» Material shown:
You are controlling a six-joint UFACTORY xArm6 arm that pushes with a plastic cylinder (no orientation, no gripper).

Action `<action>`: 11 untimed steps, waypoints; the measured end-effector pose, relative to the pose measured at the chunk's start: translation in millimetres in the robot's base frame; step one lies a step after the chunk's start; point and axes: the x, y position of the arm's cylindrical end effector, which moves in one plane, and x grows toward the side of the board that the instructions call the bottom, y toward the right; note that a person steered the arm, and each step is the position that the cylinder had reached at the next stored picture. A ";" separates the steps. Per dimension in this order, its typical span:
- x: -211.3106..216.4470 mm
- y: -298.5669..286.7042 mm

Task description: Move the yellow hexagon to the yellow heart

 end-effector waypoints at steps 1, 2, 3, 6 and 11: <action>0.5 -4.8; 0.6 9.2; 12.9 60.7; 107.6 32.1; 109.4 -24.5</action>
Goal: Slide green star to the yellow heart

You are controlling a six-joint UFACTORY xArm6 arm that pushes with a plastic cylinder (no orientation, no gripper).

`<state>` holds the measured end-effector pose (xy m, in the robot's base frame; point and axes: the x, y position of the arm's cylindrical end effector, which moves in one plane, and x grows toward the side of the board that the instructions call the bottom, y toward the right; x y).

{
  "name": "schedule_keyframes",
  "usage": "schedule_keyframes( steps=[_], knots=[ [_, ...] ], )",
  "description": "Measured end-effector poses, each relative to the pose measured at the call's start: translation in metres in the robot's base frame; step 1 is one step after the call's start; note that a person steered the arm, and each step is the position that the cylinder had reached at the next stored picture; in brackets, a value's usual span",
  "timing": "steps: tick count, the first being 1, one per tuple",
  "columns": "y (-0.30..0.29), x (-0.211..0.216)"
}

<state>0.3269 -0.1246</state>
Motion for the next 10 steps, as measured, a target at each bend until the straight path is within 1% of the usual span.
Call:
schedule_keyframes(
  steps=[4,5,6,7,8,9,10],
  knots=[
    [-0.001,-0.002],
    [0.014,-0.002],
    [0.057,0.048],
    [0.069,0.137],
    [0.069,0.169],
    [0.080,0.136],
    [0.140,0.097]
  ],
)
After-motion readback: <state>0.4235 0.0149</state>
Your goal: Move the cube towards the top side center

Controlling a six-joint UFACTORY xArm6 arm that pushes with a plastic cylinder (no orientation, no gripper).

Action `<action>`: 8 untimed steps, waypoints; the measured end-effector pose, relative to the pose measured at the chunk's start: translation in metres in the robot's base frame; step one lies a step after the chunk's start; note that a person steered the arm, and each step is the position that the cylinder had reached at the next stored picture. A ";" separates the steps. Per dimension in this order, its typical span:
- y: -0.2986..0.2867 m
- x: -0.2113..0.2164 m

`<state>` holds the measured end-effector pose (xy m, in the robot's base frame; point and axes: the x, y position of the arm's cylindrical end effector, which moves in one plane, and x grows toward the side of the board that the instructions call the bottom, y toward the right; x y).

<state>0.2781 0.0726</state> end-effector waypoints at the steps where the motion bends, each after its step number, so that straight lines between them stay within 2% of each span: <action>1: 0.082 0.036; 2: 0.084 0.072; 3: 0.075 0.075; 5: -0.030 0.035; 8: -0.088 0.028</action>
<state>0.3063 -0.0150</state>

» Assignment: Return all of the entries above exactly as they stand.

» Exercise solution:
You are controlling a six-joint UFACTORY xArm6 arm that pushes with a plastic cylinder (no orientation, no gripper).

Action `<action>`: 11 untimed steps, waypoints; the measured end-effector pose, relative to the pose measured at the chunk's start: translation in millimetres in the robot's base frame; step one lies a step after the chunk's start; point and axes: the x, y position of the arm's cylindrical end effector, which moves in one plane, and x grows toward the side of the board that the instructions call the bottom, y toward the right; note that a person steered the arm, and each step is the position that the cylinder had reached at the next stored picture. A ";" separates the steps. Per dimension in this order, its typical span:
- x: -211.3106..216.4470 mm
- y: -298.5669..286.7042 mm

Task description: Move the yellow hexagon to the yellow heart

 end-effector waypoints at steps 1, 2, 3, 6 and 11: <action>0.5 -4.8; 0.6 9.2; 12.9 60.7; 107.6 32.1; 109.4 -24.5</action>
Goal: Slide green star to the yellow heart

You are controlling a six-joint UFACTORY xArm6 arm that pushes with a plastic cylinder (no orientation, no gripper).

`<state>` holds the measured end-effector pose (xy m, in the robot's base frame; point and axes: the x, y position of the arm's cylindrical end effector, which moves in one plane, and x grows toward the side of the board that the instructions call the bottom, y toward the right; x y).

{
  "name": "schedule_keyframes",
  "usage": "schedule_keyframes( steps=[_], knots=[ [_, ...] ], )",
  "description": "Measured end-effector poses, each relative to the pose measured at the call's start: translation in metres in the robot's base frame; step 1 is one step after the call's start; note that a person steered the arm, and each step is the position that the cylinder had reached at the next stored picture; in brackets, a value's usual span",
  "timing": "steps: tick count, the first being 1, one per tuple",
  "columns": "y (-0.30..0.29), x (-0.211..0.216)"
}

<state>0.3269 -0.1246</state>
Motion for the next 10 steps, as measured, a target at each bend until the straight path is within 1% of the usual span.
Call:
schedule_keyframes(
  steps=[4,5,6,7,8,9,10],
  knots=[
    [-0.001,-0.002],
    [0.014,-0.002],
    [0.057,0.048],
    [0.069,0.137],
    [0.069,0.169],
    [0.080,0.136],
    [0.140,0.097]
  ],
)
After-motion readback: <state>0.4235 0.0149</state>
Your goal: Move the cube towards the top side center

Controlling a six-joint UFACTORY xArm6 arm that pushes with a plastic cylinder (no orientation, no gripper).

Action `<action>`: 8 untimed steps, waypoints; the measured end-effector pose, relative to the pose measured at the chunk's start: translation in metres in the robot's base frame; step one lies a step after the chunk's start; note that a person steered the arm, and each step is the position that the cylinder had reached at the next stored picture. A ";" separates the steps. Per dimension in this order, its typical span:
- y: -0.2986..0.2867 m
- x: -0.2113..0.2164 m

`<state>` holds the measured end-effector pose (xy m, in the robot's base frame; point and axes: the x, y position of the arm's cylindrical end effector, which moves in one plane, and x grows toward the side of the board that the instructions call the bottom, y toward the right; x y).

<state>0.2781 0.0726</state> end-effector waypoints at the steps where the motion bends, each after its step number, so that straight lines between them stay within 2% of each span: <action>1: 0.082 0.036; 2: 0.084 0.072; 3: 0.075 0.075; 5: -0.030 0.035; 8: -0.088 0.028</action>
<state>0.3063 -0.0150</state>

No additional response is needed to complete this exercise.